*Task material*.
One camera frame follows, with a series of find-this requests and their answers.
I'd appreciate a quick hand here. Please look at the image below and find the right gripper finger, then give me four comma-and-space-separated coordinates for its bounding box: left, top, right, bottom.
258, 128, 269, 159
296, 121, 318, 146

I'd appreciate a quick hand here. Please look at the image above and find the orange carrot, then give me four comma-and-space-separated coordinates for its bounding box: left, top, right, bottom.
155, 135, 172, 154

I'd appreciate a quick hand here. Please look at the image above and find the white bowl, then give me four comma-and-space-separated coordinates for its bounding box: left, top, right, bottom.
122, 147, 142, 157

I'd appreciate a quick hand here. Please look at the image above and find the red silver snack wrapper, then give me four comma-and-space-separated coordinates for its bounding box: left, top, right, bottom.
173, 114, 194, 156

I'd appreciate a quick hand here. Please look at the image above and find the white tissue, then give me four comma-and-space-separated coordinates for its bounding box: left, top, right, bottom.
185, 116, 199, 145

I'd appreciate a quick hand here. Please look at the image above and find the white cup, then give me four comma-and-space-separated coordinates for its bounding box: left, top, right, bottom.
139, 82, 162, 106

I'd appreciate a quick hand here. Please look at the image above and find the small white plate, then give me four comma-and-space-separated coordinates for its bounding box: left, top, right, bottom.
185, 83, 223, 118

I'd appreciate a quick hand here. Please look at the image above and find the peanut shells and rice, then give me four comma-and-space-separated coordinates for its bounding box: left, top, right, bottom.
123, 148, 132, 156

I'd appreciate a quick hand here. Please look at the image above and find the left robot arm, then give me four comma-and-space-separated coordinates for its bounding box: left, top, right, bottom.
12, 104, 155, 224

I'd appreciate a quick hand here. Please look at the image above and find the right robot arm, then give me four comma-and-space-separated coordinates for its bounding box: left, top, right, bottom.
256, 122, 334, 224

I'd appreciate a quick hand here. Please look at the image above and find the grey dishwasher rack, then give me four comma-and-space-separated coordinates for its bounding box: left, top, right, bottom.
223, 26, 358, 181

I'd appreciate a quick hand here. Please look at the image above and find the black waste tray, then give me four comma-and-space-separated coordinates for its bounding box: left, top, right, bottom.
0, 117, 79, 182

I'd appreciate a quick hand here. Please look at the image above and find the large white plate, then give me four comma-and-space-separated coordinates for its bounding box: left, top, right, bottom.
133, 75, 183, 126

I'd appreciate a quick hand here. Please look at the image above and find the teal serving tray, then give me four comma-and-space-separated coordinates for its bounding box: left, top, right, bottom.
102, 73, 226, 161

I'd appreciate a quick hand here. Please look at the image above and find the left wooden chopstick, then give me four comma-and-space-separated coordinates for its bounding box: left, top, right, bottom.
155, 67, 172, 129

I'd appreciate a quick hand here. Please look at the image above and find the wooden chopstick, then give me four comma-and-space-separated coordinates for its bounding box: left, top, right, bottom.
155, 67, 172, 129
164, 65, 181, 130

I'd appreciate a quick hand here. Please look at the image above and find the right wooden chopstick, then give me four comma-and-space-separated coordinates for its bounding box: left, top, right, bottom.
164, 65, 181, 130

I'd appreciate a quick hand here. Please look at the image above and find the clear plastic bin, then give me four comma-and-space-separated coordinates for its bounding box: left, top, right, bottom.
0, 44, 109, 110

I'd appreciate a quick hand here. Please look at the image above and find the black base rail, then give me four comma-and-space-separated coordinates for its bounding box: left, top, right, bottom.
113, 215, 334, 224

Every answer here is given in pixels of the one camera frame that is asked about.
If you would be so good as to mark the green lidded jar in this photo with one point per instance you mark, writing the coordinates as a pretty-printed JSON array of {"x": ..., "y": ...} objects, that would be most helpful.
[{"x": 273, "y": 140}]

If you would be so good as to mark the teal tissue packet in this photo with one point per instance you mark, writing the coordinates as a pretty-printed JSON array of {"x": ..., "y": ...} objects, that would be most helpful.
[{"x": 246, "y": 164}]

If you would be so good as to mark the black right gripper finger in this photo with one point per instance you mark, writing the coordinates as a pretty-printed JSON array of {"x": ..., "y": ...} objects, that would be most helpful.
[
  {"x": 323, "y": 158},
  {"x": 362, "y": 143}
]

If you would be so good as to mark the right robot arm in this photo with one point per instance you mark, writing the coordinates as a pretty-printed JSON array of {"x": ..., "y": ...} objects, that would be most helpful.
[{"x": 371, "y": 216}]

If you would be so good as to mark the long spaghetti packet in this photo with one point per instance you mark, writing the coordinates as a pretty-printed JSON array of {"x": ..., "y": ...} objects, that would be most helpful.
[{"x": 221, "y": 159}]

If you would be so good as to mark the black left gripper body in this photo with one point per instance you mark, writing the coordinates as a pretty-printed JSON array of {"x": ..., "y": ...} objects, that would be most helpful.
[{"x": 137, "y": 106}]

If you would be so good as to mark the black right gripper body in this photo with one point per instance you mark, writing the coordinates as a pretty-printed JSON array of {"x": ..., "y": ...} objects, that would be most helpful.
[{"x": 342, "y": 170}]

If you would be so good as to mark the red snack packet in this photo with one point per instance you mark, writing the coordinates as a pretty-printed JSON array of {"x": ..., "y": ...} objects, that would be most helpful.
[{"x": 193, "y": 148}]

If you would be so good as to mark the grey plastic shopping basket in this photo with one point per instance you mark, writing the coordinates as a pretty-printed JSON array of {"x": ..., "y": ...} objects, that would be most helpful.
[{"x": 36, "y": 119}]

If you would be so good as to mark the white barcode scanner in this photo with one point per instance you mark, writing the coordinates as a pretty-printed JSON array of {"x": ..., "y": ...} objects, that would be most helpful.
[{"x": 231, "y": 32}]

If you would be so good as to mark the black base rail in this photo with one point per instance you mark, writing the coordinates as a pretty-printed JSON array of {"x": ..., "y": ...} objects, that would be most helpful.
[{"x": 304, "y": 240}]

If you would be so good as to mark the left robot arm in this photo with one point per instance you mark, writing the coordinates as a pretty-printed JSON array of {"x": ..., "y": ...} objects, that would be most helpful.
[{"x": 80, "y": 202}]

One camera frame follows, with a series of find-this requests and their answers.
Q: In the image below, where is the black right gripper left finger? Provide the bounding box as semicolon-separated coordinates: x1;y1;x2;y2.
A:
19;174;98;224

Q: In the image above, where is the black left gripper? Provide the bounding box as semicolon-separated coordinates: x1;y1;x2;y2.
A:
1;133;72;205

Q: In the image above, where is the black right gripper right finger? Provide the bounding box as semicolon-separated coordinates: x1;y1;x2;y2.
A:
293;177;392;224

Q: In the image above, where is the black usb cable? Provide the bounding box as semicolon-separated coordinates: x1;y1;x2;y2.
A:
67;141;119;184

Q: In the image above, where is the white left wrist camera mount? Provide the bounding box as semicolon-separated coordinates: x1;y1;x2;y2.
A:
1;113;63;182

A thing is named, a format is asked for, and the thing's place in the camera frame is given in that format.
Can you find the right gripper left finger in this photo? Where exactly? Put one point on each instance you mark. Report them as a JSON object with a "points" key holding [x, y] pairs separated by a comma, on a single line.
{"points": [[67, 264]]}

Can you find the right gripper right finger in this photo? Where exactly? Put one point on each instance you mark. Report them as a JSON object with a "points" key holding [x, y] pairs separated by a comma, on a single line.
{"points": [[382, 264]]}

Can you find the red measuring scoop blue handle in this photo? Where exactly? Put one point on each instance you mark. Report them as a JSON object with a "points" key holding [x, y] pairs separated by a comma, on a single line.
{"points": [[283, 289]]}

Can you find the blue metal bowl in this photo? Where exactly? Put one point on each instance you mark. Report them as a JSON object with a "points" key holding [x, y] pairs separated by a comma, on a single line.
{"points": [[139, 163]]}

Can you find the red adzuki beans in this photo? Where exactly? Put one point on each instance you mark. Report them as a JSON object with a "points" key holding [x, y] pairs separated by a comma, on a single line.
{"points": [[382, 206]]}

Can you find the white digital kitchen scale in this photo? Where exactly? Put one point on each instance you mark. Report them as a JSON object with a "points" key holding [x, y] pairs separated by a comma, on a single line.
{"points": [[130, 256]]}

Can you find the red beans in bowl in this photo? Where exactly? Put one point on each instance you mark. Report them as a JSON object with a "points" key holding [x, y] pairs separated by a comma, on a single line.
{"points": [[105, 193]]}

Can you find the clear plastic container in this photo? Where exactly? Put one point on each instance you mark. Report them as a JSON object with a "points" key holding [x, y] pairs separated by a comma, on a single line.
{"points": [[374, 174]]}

*Your task*. Where a line above includes "given", copy that line.

*Exercise result*.
Every answer here is given in pixels of the one camera frame that is asked about.
A thing is named, a format is asked for, and the thing's place in the camera frame is given in that format.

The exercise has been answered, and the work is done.